**WHAT YOU ARE ASKED TO DO:**
Counting only lines that contain "robot", how many are there in the records below? Give the figure alone.
***** EXCERPTED RECORDS *****
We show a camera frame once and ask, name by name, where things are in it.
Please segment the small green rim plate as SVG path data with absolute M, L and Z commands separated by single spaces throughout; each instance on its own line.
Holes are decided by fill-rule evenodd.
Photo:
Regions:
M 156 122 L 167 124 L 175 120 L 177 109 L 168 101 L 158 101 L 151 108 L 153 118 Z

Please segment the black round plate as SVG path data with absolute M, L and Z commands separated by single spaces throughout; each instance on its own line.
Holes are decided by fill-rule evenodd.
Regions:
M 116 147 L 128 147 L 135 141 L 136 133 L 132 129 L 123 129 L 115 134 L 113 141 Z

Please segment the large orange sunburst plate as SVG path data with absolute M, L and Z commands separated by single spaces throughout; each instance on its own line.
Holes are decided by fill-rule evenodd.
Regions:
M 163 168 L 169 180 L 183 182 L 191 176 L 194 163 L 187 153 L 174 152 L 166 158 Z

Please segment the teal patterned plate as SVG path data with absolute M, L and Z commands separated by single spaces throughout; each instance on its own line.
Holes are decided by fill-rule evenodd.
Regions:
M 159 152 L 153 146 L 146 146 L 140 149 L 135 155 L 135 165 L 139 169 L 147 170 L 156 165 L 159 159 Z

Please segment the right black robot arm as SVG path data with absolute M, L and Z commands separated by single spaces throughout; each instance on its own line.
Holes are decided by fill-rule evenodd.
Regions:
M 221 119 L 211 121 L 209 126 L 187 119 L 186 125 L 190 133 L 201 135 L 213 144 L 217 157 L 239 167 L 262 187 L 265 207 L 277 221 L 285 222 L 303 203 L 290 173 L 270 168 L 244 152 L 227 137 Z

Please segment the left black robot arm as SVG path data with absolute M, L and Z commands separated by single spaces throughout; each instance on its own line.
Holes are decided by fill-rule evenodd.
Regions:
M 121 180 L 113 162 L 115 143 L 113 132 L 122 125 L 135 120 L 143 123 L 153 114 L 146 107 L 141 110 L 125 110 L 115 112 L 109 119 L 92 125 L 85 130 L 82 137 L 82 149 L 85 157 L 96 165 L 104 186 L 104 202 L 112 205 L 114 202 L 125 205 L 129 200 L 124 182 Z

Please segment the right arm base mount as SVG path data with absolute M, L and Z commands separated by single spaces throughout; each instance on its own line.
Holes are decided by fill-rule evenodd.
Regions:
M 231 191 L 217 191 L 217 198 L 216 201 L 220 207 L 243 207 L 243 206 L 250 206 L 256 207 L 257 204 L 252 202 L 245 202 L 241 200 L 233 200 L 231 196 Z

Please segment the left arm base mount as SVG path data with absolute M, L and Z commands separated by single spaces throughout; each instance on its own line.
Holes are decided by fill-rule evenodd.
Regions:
*****
**RESULT OF THIS TASK:**
2